README

htmlquery

Build Status Coverage Status GoDoc Go Report Card

Overview

htmlquery is an XPath query package for HTML, lets you extract data or evaluate from HTML documents by an XPath expression.

htmlquery built-in the query object caching feature based on LRU, this feature will caching the recently used XPATH query string. Enable query caching can avoid re-compile XPath expression each query.

Installation

go get github.com/antchfx/htmlquery

Getting Started

Query, returns matched elements or error.
nodes, err := htmlquery.QueryAll(doc, "//a")
if err != nil {
	panic(`not a valid XPath expression.`)
}
Load HTML document from URL.
doc, err := htmlquery.LoadURL("http://example.com/")
Load HTML from document.
filePath := "/home/user/sample.html"
doc, err := htmlquery.LoadDoc(filePath)
Load HTML document from string.
s := `<html>....</html>`
doc, err := htmlquery.Parse(strings.NewReader(s))
Find all A elements.
list := htmlquery.Find(doc, "//a")
Find all A elements that have href attribute.
list := range htmlquery.Find(doc, "//a[@href]")	
Find all A elements with href attribute and only return href value.
list := range htmlquery.Find(doc, "//a/@href")	
for n := range list{
	fmt.Println(htmlquery.InnerText(n)) // output @href value without A element.
}
Find the third A element.
a := htmlquery.FindOne(doc, "//a[3]")
Evaluate the number of all IMG element.
expr, _ := xpath.Compile("count(//img)")
v := expr.Evaluate(htmlquery.CreateXPathNavigator(doc)).(float64)
fmt.Printf("total count is %f", v)

FAQ

Find() vs QueryAll(), which is better?

Find and QueryAll both do the same things, searches all of matched html nodes. The Find will panics if you give an error XPath query, but QueryAll will return an error for you.

Can I save my query expression object for the next query?

Yes, you can. We offer the QuerySelector and QuerySelectorAll methods, It will accept your query expression object.

Cache a query expression object(or reused) will avoid re-compile XPath query expression, improve your query performance.

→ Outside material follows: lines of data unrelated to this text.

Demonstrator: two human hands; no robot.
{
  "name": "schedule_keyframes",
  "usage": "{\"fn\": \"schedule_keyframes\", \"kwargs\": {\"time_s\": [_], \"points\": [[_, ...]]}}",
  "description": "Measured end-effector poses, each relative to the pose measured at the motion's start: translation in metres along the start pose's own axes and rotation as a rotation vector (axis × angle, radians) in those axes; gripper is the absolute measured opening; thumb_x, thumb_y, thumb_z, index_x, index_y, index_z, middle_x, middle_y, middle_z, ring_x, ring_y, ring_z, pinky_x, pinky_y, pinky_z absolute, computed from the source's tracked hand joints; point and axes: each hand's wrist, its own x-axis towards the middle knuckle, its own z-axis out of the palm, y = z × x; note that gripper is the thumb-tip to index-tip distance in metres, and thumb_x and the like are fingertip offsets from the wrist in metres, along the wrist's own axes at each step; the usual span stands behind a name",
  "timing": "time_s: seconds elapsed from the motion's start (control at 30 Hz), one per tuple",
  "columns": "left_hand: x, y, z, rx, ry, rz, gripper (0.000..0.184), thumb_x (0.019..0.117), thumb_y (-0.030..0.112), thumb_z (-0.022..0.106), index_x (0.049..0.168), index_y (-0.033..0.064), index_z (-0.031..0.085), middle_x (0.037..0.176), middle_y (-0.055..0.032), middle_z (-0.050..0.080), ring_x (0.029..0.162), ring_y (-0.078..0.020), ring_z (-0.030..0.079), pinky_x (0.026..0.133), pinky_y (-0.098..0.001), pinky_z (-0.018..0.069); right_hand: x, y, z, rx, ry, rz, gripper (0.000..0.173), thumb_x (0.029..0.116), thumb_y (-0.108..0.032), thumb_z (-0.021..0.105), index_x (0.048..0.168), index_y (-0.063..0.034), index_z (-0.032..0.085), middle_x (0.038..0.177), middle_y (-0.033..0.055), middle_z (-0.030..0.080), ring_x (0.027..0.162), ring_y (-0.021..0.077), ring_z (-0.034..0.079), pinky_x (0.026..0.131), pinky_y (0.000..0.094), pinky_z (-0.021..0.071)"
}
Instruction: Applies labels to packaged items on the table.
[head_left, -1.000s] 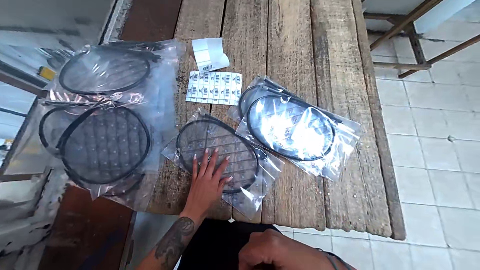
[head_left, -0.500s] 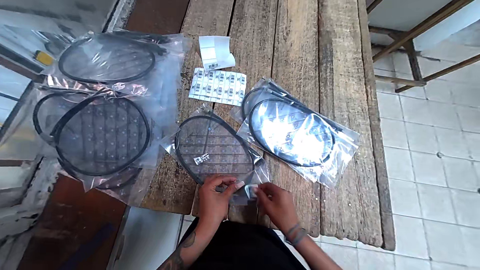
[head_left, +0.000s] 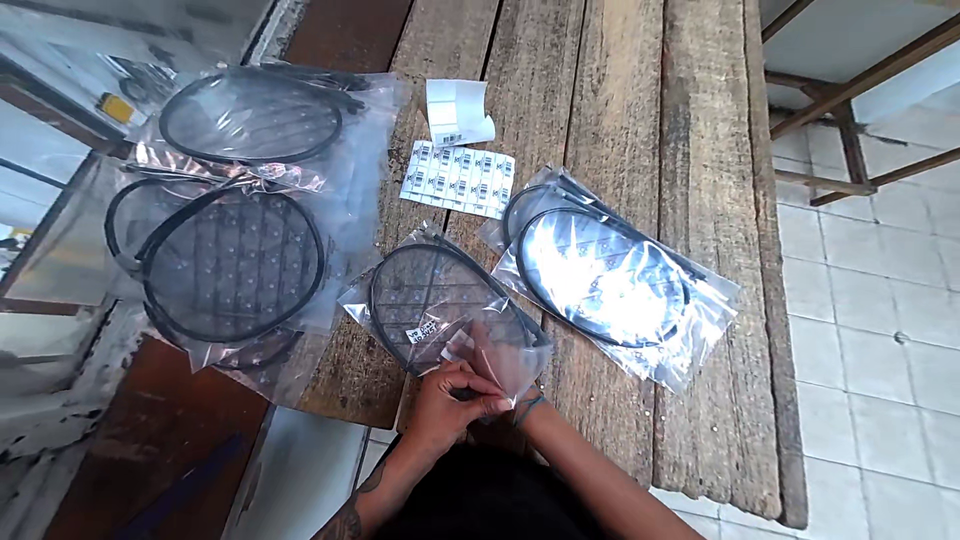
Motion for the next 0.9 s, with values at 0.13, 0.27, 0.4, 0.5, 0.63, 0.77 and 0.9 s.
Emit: {"fn": "schedule_keyframes", "kwargs": {"time_s": [0.13, 0.27, 0.4, 0.5, 0.63, 0.77, 0.9], "points": [[0.002, 0.001, 0.0, 0.006, -0.031, 0.019, 0.01, 0.0781, 0.02, 0.087, 0.085, 0.0144, 0.082, 0.081, 0.0083, 0.07, 0.088, -0.0024, 0.063, 0.087, -0.0229, 0.0504, 0.008, -0.006, -0.005, -0.01, 0.028, 0.023, 0.052, 0.1063, -0.045, 0.05, 0.145, -0.0107, 0.049, 0.094, 0.0231, 0.072, 0.092, 0.0449, 0.071, 0.081, 0.0601, 0.0546], [0.003, 0.01, -0.038, 0.506, 0.086, 0.252, 0.028, 0.0877, 0.039, 0.078, 0.108, 0.0195, 0.079, 0.111, 0.005, 0.072, 0.109, -0.0084, 0.066, 0.097, -0.0325, 0.0561, 0.003, -0.011, -0.003, -0.032, 0.07, 0.078, 0.048, 0.1037, -0.035, 0.056, 0.144, -0.0094, 0.05, 0.091, 0.021, 0.072, 0.089, 0.0422, 0.072, 0.079, 0.0589, 0.0555], [0.017, -0.018, -0.109, 1.351, 0.093, 0.338, 0.093, 0.0906, 0.081, 0.04, 0.161, 0.0204, 0.036, 0.169, -0.0023, 0.026, 0.157, -0.0265, 0.021, 0.123, -0.066, 0.0152, -0.012, 0.017, 0.022, 0.015, 0.418, -0.251, 0.064, 0.092, -0.031, 0.071, 0.145, -0.0023, 0.051, 0.088, 0.0161, 0.074, 0.077, 0.0354, 0.073, 0.071, 0.0543, 0.0588], [0.018, -0.032, -0.115, 1.452, 0.09, 0.328, 0.096, 0.0904, 0.085, 0.031, 0.162, 0.0206, 0.033, 0.171, -0.0035, 0.021, 0.158, -0.0262, 0.019, 0.123, -0.0669, 0.0125, -0.029, 0.072, 0.025, -0.171, 0.504, -0.753, 0.047, 0.0941, -0.02, 0.068, 0.141, -0.0168, 0.062, 0.125, 0.0165, 0.069, 0.11, 0.0313, 0.07, 0.094, 0.0451, 0.0582], [0.018, -0.033, -0.111, 1.401, 0.079, 0.314, 0.095, 0.0906, 0.084, 0.033, 0.162, 0.0221, 0.033, 0.171, -0.0044, 0.023, 0.158, -0.0286, 0.019, 0.123, -0.0675, 0.011, -0.02, 0.08, 0.026, -0.285, 0.289, -0.942, 0.045, 0.1065, -0.021, 0.05, 0.151, -0.0282, 0.05, 0.157, 0.0043, 0.049, 0.149, 0.0239, 0.041, 0.122, 0.0557, 0.0302], [0.015, -0.028, -0.12, 1.4, 0.019, 0.304, 0.101, 0.0861, 0.088, 0.036, 0.163, 0.0225, 0.032, 0.171, -0.0038, 0.02, 0.158, -0.028, 0.017, 0.124, -0.0664, 0.0111, 0.002, 0.069, 0.032, -0.289, 0.487, -0.704, 0.084, 0.0974, -0.071, 0.041, 0.155, -0.0104, 0.045, 0.163, 0.0053, 0.041, 0.152, 0.0188, 0.035, 0.126, 0.0519, 0.0241], [0.017, -0.031, -0.12, 1.386, 0.053, 0.315, 0.1, 0.0866, 0.088, 0.033, 0.161, 0.0216, 0.037, 0.168, -0.0084, 0.028, 0.156, -0.0322, 0.024, 0.122, -0.067, 0.0156, -0.066, 0.069, 0.02, -0.101, 0.517, -0.701, 0.05, 0.1106, -0.04, 0.036, 0.145, -0.0104, 0.057, 0.138, 0.0061, 0.066, 0.13, 0.0195, 0.061, 0.113, 0.0422, 0.0462]]}}
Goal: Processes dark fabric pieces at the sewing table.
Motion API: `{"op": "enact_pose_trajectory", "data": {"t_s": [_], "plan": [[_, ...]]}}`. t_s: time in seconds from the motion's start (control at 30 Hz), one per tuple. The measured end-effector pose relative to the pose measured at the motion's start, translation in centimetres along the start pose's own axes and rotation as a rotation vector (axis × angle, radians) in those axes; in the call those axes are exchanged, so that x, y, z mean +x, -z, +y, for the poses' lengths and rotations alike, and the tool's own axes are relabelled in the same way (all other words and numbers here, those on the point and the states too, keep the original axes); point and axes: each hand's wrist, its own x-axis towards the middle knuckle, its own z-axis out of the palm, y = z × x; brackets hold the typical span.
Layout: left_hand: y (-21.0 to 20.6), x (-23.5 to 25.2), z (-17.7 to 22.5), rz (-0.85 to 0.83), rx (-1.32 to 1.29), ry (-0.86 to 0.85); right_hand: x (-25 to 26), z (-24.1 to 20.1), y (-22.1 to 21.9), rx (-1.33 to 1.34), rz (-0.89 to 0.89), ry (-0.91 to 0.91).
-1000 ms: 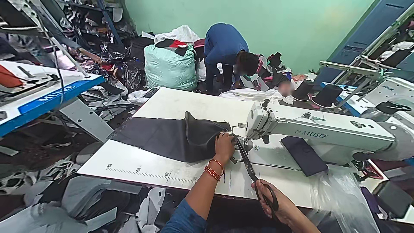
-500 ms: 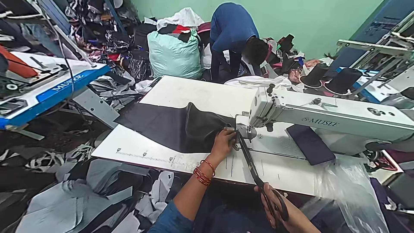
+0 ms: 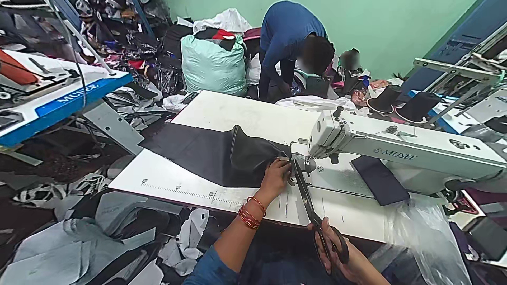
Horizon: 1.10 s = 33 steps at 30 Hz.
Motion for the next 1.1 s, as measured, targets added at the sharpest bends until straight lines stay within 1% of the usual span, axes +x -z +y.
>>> {"op": "enact_pose_trajectory", "data": {"t_s": [0.13, 0.43, 0.9, 1.0, 1.1], "plan": [[0.0, 0.0, 0.0, -0.004, -0.006, 0.004, 0.1, -0.4, -0.4, -0.035, 0.04, -0.002], [0.4, 0.1, 0.2, -0.044, 0.011, 0.01, 0.1, -0.3, -1.2, -0.024, 0.078, -0.006], [0.4, 0.1, 0.2, -0.061, 0.039, 0.007, 0.3, -0.1, -1.5, 0.069, 0.063, -0.009], [0.5, 0.0, 0.0, -0.074, 0.034, -0.007, 0.2, 0.0, -0.6, 0.112, 0.017, 0.0], [1.7, -0.8, -0.1, -0.133, 0.018, -0.034, -0.6, -0.3, 1.6, 0.041, -0.056, -0.035]]}}
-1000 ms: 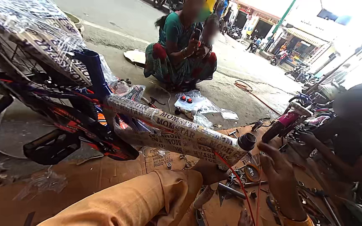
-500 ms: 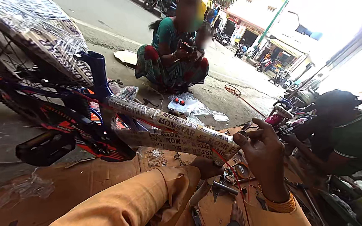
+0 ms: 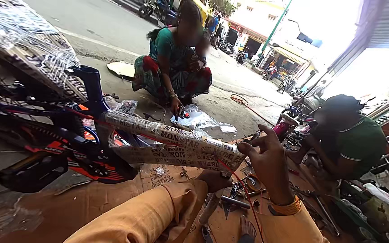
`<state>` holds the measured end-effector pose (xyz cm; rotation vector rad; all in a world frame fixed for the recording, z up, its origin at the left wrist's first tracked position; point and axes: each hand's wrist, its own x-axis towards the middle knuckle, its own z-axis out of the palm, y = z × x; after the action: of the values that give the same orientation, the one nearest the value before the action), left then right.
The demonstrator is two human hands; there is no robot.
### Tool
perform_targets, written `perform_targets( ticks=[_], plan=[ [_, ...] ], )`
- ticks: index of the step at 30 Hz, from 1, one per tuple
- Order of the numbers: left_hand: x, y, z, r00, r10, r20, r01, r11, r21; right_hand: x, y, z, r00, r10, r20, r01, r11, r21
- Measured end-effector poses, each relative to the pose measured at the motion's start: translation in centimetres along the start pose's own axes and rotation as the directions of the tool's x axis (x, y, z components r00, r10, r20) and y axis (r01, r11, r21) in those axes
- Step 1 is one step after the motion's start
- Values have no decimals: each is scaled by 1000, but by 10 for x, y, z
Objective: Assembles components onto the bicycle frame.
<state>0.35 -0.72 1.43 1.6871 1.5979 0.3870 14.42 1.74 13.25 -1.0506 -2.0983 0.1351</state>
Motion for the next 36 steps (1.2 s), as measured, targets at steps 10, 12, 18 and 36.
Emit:
perform_targets(
  ticks=[10,12,18,36],
  plan=[
    [8,-7,7,999,12,-51,-11,1000,18,2,-2,-7,991,-85,108,81,996,38],
    [8,-7,6,999,10,-44,-9,1000,23,3,0,-9,986,-88,145,76,993,88],
    [6,-5,5,1000,-4,-30,4,1000,5,3,3,-4,994,-50,100,56,997,-56],
    [15,-11,9,999,22,-39,-21,1000,19,13,-10,-2,990,-92,107,127,916,-380]
  ],
)
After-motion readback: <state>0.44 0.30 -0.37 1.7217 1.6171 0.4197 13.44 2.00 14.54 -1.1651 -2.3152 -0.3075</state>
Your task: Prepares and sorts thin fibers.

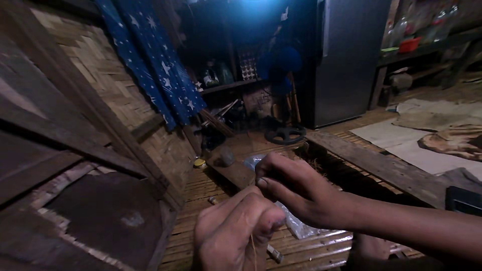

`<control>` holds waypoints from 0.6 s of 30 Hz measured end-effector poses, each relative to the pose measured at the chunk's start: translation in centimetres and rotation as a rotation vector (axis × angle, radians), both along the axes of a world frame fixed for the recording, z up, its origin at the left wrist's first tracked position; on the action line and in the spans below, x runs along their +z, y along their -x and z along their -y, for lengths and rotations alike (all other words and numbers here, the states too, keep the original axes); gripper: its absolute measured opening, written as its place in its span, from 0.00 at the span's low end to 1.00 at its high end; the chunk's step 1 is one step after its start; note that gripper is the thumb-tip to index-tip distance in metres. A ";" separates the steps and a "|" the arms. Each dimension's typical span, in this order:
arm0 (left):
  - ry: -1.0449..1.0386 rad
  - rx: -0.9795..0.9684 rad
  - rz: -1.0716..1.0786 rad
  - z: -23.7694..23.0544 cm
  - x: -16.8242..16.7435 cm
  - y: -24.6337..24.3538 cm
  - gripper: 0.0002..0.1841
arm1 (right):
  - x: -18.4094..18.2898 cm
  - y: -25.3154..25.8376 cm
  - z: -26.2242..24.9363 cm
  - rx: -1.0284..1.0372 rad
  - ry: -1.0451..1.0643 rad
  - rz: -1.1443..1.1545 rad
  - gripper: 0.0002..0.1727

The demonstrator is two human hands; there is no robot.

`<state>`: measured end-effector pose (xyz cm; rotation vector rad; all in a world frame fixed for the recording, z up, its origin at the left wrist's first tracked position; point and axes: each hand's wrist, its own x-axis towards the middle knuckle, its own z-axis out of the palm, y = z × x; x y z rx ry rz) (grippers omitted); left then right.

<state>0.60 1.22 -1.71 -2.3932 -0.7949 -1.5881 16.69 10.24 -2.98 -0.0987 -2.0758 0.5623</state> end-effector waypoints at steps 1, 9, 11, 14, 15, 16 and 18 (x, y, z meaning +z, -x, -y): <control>0.000 -0.002 0.002 0.0 0.0 0.0 0.19 | -0.1 0.0 0.0 0.000 -0.002 0.000 0.10; -0.006 0.001 -0.003 0.0 -0.1 0.1 0.19 | -0.1 -0.2 -0.5 -0.035 -0.085 0.009 0.09; -0.016 0.007 -0.006 0.0 -0.1 0.2 0.19 | -0.1 -0.3 -0.6 -0.054 -0.169 -0.008 0.07; -0.022 0.012 -0.008 0.0 -0.1 0.4 0.19 | 0.0 -0.6 -0.7 -0.118 -0.336 -0.015 0.05; -0.027 0.011 -0.005 0.0 -0.2 0.4 0.19 | 0.0 -0.7 -0.8 -0.138 -0.385 -0.020 0.05; -0.031 0.013 -0.002 0.0 -0.2 0.4 0.19 | -0.1 -0.7 -0.8 -0.152 -0.417 -0.023 0.05; -0.041 0.006 -0.007 0.1 -0.1 0.6 0.18 | -0.1 -0.8 -1.0 -0.190 -0.449 -0.015 0.05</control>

XPath query object cache performance
goos: windows
goarch: amd64
pkg: github.com/antchfx/htmlquery
BenchmarkSelectorCache-4                20000000                55.2 ns/op
BenchmarkDisableSelectorCache-4           500000              3162 ns/op
How to disable caching?
htmlquery.DisableSelectorCache = true

Changelogs

2019-11-19

  • Add built-in query object cache feature, avoid re-compilation for the same query string. #16
  • Added LoadDoc 18

2019-10-05

  • Add new methods that compatible with invalid XPath expression error: QueryAll and Query.
  • Add QuerySelector and QuerySelectorAll methods, supported reused your query object.

2019-02-04

  • #7 Removed deprecated FindEach() and FindEachWithBreak() methods.

2018-12-28

  • Avoid adding duplicate elements to list for Find() method. #6

Tutorial

func main() {
	doc, err := htmlquery.LoadURL("https://www.bing.com/search?q=golang")
	if err != nil {
		panic(err)
	}
	// Find all news item.
	list, err := htmlquery.QueryAll(doc, "//ol/li")
	if err != nil {
		panic(err)
	}
	for i, n := range list {
		a := htmlquery.FindOne(n, "//a")
		fmt.Printf("%d %s(%s)\n", i, htmlquery.InnerText(a), htmlquery.SelectAttr(a, "href"))
	}
}

List of supported XPath query packages

Name Description
htmlquery XPath query package for the HTML document
xmlquery XPath query package for the XML document
jsonquery XPath query package for the JSON document

Questions

Please let me know if you have any questions.

Documentation

Overview

    Package htmlquery provides extract data from HTML documents using XPath expression.

    Index

    Constants

    This section is empty.

    Variables

    View Source
    var DisableSelectorCache = false

      DisableSelectorCache will disable caching for the query selector if value is true.

      View Source
      var SelectorCacheMaxEntries = 50

        SelectorCacheMaxEntries allows how many selector object can be caching. Default is 50. Will disable caching if SelectorCacheMaxEntries <= 0.

        Functions

        func Find

        func Find(top *html.Node, expr string) []*html.Node

          Find is like QueryAll but Will panics if the expression `expr` cannot be parsed.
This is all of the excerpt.